Molecular mechanisms of gap junction assembly in the cochlea

Hereditary hearing loss affects about 1 per 1000 children. Mutations in GJB2 and GJB6, which encode connexins 26 and 30 (Cx26 and Cx30) involved in cochlear homeostasis, cause autosomal syndromic and non-syndromic hearing loss. In cochlear non-sensory supporting cells, Cx26 and Cx30 form two types of homomeric and heteromeric gap junctions. Deciphering the assembly mechanisms of these channels in situ should represent an advance in understanding the pathogenic significance of many of these mutations. Connexin trafficking and delivery to the gap junction plaque usually occurs from the peripheral non-junctional membrane region, called perinexus, and requires the actin network.
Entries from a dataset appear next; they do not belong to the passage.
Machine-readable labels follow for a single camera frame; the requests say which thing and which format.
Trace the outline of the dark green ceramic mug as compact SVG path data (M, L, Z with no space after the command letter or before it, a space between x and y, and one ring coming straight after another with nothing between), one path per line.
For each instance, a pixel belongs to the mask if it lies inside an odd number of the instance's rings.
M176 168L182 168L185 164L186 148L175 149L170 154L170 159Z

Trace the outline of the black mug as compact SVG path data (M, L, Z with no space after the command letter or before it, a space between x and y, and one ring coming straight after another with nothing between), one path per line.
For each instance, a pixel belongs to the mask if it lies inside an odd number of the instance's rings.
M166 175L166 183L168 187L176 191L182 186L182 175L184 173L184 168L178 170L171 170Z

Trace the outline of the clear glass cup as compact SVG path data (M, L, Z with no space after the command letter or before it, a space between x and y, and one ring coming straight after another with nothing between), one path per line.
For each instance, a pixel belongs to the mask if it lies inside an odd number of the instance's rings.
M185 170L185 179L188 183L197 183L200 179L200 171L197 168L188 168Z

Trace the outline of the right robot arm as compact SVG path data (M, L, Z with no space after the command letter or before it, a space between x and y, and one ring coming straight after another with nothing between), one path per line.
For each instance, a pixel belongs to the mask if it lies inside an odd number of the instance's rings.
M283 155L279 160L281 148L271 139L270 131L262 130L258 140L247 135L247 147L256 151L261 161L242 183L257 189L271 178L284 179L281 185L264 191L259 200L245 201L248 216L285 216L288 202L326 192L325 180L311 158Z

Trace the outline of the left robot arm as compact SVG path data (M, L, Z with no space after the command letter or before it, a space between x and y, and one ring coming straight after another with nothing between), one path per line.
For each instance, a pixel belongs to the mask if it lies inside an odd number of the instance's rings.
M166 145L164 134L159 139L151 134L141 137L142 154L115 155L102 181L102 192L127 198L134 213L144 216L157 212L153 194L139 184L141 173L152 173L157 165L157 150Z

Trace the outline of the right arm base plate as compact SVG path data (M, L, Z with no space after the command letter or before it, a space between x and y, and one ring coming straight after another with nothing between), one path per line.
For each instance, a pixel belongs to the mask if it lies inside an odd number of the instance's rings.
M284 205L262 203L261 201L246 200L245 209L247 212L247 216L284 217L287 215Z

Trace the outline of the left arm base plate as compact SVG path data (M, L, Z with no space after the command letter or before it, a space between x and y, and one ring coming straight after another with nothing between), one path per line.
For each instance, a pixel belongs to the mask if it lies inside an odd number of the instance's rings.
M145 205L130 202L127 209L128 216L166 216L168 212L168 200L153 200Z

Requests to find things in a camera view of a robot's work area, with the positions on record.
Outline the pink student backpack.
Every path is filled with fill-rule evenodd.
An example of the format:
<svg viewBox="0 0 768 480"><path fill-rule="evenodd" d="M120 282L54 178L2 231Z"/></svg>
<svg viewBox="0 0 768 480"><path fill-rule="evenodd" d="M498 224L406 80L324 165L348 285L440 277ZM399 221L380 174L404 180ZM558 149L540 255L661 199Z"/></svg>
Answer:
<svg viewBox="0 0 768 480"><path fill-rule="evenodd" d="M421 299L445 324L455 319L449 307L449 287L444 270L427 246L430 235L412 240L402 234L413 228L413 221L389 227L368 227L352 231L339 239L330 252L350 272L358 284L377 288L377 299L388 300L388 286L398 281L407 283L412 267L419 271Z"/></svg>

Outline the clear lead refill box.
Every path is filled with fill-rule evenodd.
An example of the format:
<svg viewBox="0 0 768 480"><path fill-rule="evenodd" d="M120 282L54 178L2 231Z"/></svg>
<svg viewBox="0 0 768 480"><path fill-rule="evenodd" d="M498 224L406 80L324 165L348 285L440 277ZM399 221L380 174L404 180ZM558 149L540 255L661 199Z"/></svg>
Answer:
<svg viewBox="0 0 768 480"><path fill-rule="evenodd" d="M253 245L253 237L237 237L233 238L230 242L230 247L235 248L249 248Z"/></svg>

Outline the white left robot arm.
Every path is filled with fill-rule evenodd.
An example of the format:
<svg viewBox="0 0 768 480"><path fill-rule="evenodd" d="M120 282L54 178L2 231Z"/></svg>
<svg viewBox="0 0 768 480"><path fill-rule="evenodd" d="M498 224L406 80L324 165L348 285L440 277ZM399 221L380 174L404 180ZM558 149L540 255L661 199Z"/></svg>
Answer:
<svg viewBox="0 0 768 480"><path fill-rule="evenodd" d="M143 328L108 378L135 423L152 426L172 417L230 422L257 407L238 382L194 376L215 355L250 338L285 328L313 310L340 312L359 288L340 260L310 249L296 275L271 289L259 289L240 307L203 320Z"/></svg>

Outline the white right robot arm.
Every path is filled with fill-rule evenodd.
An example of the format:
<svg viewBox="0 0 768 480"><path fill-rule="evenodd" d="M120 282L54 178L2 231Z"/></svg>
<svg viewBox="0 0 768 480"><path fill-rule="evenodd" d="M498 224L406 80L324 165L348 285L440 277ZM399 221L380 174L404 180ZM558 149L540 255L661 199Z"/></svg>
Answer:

Combining immunolabelling and organotypic in vitro assay, we found that Cx30 homomeric and Cx26/Cx30 heteromeric channels exhibit distinct assembly mechanisms in the cochlea. When expressed as homomeric channels, Cx30 preferentially associates with the actin network in the perinexus and strongly relies on it for gap junction plaque assembly. In contrast, we found that Cx26/Cx30 heteromeric gap junction plaques are devoid of perinexus and associated actin network, and resist to actin-depolymerizating drug. This supports that Cx26/Cx30 oligomers could be directly delivered from the interior of the cell to the junctional plaque. Altogether, our data provide a novel insight in homomeric and heteromeric gap junction plaque assembly in the cochlea.